|Happy Birthday Rav Shlomo|
I mentioned to the community that we became close with the Sobol family over the four years that they spent in Metro Detroit, he as the Rosh Kollel of the Kollel Torah Mitzion. We ran programs, taught Torah, and spent many hours together, and today the Sobols are close friends. I also noted how the Kollel, following the Sobols' instructions, spoke about aliyah, and the importance of aliyah, at every turn. Pretty much every shiur was about aliyah and every conversation ended up leading in that direction as well. At some point I went to Rav Sobol and told him, "Stop talking about aliyah! Yes, it's important, but no one wants to hear it anymore, and they're starting to tune you out." The Kollel tuned the message down a bit, and things worked out fine.
Ironically, I guess, my family listened, as here we are.
I've been thinking about this issue especially in light of B'nei Akiva's recently unveiled campaign to recruit new Shlichim to represent and work for the organization around the world. I opened an Alon Shabbat and saw the following ad:
The caption: The plane is ready. Now it's your turn.
I don't question the great work that B'nei Akiva does, nor do I doubt their sincere desire to encourage aliyah. Yet, I wonder whether this ad campaign is all that realistic, or even true.
Sure, communities want B'nei Akiva representatives, and pay a great deal of money to bring them. Yet, they're not simply bringing representatives of Nefesh B'nefesh. They want these dedicated young people to teach their children a whole host of values, including devotion to Am Yisrael, the importance of the Jewish State, the religious value of serving the Jewish people, educational aspects of Religious Zionism - the list goes on and on. And, if exposure to these great role models inspires a young person to want to live in Israel - terrific.
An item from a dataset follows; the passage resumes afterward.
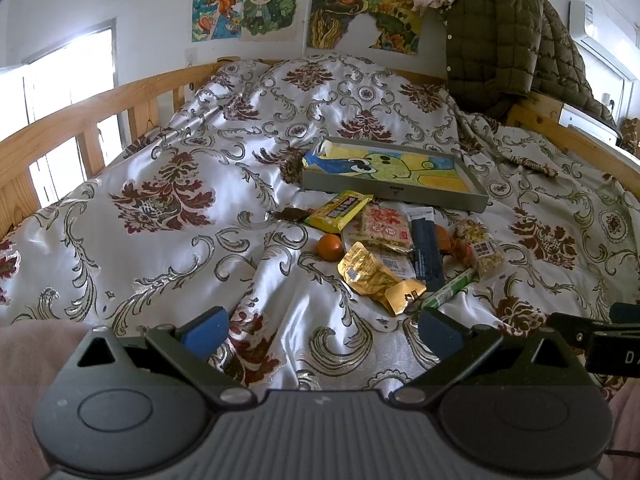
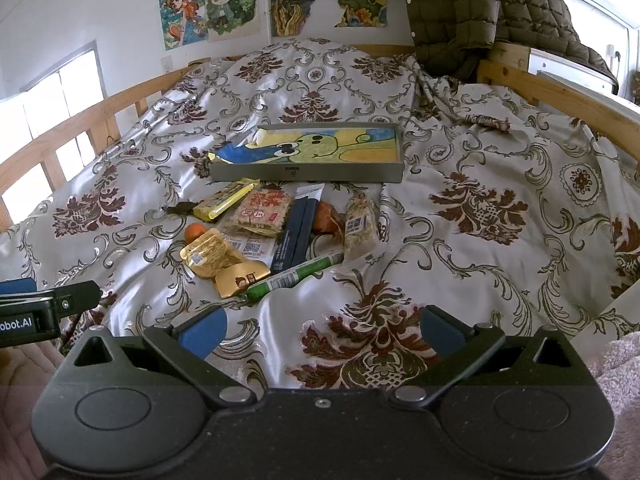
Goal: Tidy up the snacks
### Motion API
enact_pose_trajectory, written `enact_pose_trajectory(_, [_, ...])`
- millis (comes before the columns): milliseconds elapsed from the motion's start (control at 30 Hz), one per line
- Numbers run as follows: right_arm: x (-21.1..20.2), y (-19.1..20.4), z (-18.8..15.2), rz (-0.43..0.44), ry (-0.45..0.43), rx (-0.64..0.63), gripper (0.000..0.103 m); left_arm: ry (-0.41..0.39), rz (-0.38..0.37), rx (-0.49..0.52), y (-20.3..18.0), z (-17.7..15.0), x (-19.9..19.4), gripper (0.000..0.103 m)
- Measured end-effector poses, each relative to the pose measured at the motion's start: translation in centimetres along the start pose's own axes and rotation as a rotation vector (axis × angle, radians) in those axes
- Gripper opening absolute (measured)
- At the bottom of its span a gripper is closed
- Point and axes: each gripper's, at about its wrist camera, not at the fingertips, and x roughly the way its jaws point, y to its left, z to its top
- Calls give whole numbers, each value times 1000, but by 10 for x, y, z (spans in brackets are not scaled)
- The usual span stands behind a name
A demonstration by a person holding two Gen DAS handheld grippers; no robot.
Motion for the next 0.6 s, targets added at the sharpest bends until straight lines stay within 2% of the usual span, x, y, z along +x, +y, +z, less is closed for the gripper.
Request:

But that doesn't seem to be the message of the ad. It's seems to encourage the notion that the shlichim are being sent to bring as many bodies as possible back on Aliyah.
I wonder how the communities in America feel about their shlichim being marketed in this manner.
Even more surprising is the other ad in the campaign:
Caption: There are Jews that this doesn't seem strange to...
To the best of my knowledge, most (if not all) B'nei Akiva shlichim in the United States are hosted by Orthodox communities. While these communities may not be chareidi, the vast majority of their members aren't putting up Christmas trees, last I checked. I wonder how many opportunities these shlichim will have to interact with families that are both lighting a Channukiah and also setting up a tree for Christmas?
I wonder what kind of expectations the new crop of recruits will have, when they land in Cleveland to discover that they're not going to save the world, nor will they successfully fill a plane of Olim who will jump to accompany them back on their return flight home. Rather, they're going to staff a Snif, create meaningful programs for children, teach Torat Eretz Yisrael, and hopefully instill a sense of Religious Zionism in the people they work with.
It seems that today, those laudable goals are no longer sufficient to attract good recruits. You have to make them believe that they really will save the world.
I just hope that next year's shlichim are not overly disappointed when they discover that reality isn't so exciting.